Kunjungan Kerja Pemerintah Provinsi Kepulauan Bangka Belitung

Wilayah Provinsi Bangka Belitung terdiri dari dua pulau besar yaitu Pulau Bangka dan Pulau Belitung serta beberapa pulau kecil lainnya. Provinsi dengan ibukota Pangkal Pinang ini ditetapkan sebagai provinsi ke-31 oleh Pemerintah Republik Indonesia berdasarkan Undang-Undang No. 27 Tahun 2000 tentang Pembentukan Provinsi Kepulauan Bangka Belitung yang sebelumnya merupakan bagian dari Provinsi Sumatera Selatan.

Saat ini Provinsi Kepulauan Bangka Belitung sudah berumur 15 tahun. Sudah banyak upaya yang dilakukan pemerintah daerah Kepulauan Bangka Belitung untuk memacu pertumbuhan ekonomi di daerahnya.  Hal tersebut tidak terlepas dari banyaknya minat perjanjian kerjasama, baik dengan instansi, pemerintahan maupun pihak swasta. Sehingga perjanjian tersebut diharapkan bisa mendukung percepatan pertumbuhan ekonomi daerah kepulauan Bangka Belitung.

Untuk itu, pemerintah Provinsi Kepulauan Bangka Belitung perlu banyak mempelajari cara-cara dan pola kerjasama yang dilakukan oleh Provinsi lainnya.  Provinsi Jawa Barat dipilih untuk mendapatkan acuan atau referensi pola kerjasama tersebut.  Salah satu bentuk Kerjasama Pemprov Jawa Barat yang dianggap sukses adalah kerjasama dengan Institut Teknologi Bandung.

Pada hari Kamis, tanggal 17 Desember 2015, rombongan Pemprov Kepulauan Bangka Belitung didampingi oleh tim dari Pemprov Jawa Barat berkunjung ke Kampus ITB Jatinangor. Seluruh pimpinan di Direktorat Eksekutif Kampus ITB Jatinangor menyambut kedatangan ini dengan hangat dan bersahabat.

Kampus ITB Jatinangor sendiri merupakan bagian dari multi kampus ITB.  Bagian dari bentuk atau contoh perjanjian kerjasama Pemerintah Provinsi Jawa Barat dengan Institut Teknologi Bandung tentang pengelolaan dan peningkatan sumber daya manusia.

Dalam sambutannya Direktur Eksekutif Kampus ITB Jatinangor, Dr. Wedyanto, M.Sc. memaparkan bahwa setelah dikelola ITB, banyak sekali pembangunan yang sudah dilakukan seperti halnya pembuatan pagar keliling kampus, sarana olah raga jogging track, jalan penghubung di dalam kampus, jaringan listrik, 2 (dua) buah Gedung Laboratorium Teknik, Gedung Kuliah Umum, Masjid Al-Jabbar, Asrama Mahasiswa, Instalasi Pengolahan Air Bersih, Laboratorium Sedimentasi, kelengkapan laboratorium yang menelan biaya 40-50 milyar, Situ 1 dan 2, dan instalasi jaringan ICT yang menghubungkan  seluruh gedung dan terkoneksi langsung dengan Kampus ITB Ganesha.

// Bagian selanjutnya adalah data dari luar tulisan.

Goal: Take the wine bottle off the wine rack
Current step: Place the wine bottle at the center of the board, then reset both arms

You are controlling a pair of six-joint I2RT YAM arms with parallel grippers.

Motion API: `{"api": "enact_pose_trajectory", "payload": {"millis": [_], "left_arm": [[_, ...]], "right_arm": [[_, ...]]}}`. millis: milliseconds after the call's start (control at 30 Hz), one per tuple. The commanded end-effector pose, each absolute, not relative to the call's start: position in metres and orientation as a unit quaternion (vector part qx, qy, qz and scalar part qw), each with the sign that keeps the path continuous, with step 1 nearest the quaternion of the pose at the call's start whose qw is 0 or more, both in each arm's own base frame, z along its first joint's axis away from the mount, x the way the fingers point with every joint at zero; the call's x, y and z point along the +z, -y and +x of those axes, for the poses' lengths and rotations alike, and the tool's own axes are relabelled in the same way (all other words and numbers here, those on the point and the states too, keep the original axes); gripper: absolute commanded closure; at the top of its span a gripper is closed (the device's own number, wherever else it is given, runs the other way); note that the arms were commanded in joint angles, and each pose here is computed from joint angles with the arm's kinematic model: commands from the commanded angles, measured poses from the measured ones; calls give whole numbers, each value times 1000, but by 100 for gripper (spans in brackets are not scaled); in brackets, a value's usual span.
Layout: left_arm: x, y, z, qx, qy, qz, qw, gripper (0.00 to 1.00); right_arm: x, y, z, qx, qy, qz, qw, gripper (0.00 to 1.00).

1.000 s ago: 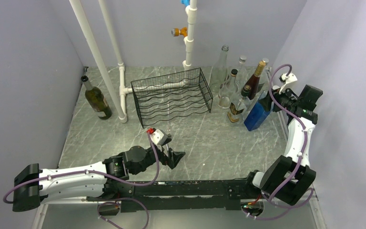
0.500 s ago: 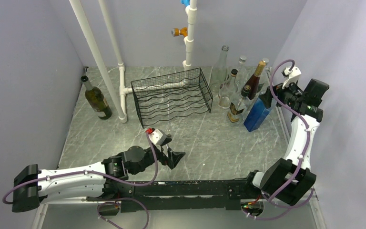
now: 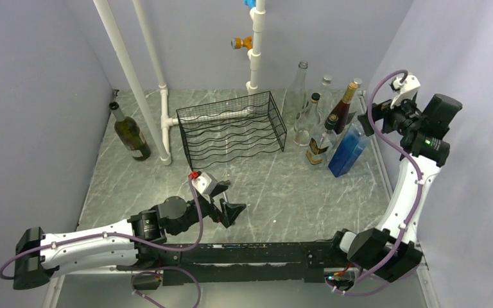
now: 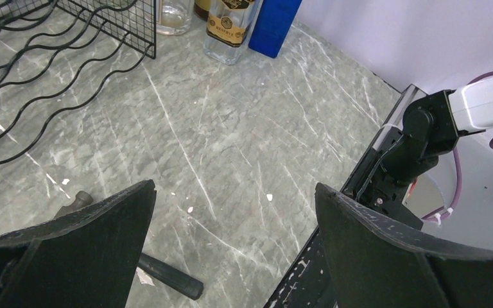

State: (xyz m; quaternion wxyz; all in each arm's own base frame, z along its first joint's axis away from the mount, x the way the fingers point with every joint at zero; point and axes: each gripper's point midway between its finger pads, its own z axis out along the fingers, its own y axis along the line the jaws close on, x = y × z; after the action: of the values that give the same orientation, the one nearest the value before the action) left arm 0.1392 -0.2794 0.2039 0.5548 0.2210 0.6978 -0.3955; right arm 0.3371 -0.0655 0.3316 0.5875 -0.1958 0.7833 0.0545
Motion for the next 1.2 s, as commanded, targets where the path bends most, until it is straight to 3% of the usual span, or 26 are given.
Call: {"api": "enact_pose_trajectory", "payload": {"millis": [0, 200, 400, 633, 933, 1167], "left_arm": [[244, 272, 143, -396, -679, 209, 581, 1], [279, 255, 156, -353, -675, 215, 611, 1], [299, 219, 186, -310, -693, 173, 628, 0], [308, 163, 206, -268, -709, 102, 644, 0], [326, 84, 185, -198, -706, 17, 680, 1], [329, 52, 169, -171, -707, -3, 686, 1]], "right_arm": [[389, 67, 321, -4, -756, -191, 626, 0], [421, 51, 304, 20, -732, -136, 667, 0], [430, -2, 274, 137, -704, -169, 676, 0], [420, -5, 275, 186, -725, -63, 660, 0], [393, -24, 281, 199, -767, -47, 608, 0], [389, -16, 273, 170, -764, -15, 623, 0]]}}
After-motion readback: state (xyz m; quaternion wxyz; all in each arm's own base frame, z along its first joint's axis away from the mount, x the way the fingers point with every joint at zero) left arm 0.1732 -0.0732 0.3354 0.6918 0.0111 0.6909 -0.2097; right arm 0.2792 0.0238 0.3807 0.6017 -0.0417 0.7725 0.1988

Sebagai bagian dari Tri Dharma Perguruan Tinggi, Direktur Eksekutif Kampus ITB Jatinangor juga memberikan paparan tentang pentingnya pendidikan dan pelatihan bagi masyarakat sekitar Jatinangor dengan mengadakan kursus pelatihan literasi komputer bagi guru-guru sekolah dasar, aparatur kecamatan maupun perangkat desa di Jatinangor dan sekitarnya. Selain itu, masyarakat di sekitar kampus ITB jatinangor juga mendapatkan kesempatan untuk bekerja sebagai tenaga outsourcing. Keberadaan ITB Kampus Jatinangor secara tidak langsung juga meningkatkan pertumbuhan ekonomi masyarakat di sekitar Kampus ITB Jatinangor.

ITB akan terus mengembangkan Kampus Jatinangor sesuai dengan Master Plan yang telah dibuat Tahun 2010. Sampai dengan Tahun 2015, sudah ada 11 (sebelas) Program Studi Baru di Kampus ITB Jatinangor.

Dalam sesi diskusi, perwakilan dari Pemerintah Provinsi Kepulauan Bangka Belitung menyampaikan tentang kemungkinan kerjasama dengan ITB dan sekaligus mengundang Pimpinan Kampus ITB Jatinangor untuk berkunjung ke Bangka Belitung. Hal ini mengingat tidak sedikit keinginan dan harapan anak-anak Bangka Belitung yang berminat melanjutkan kuliah di Institut Teknologi Bandung.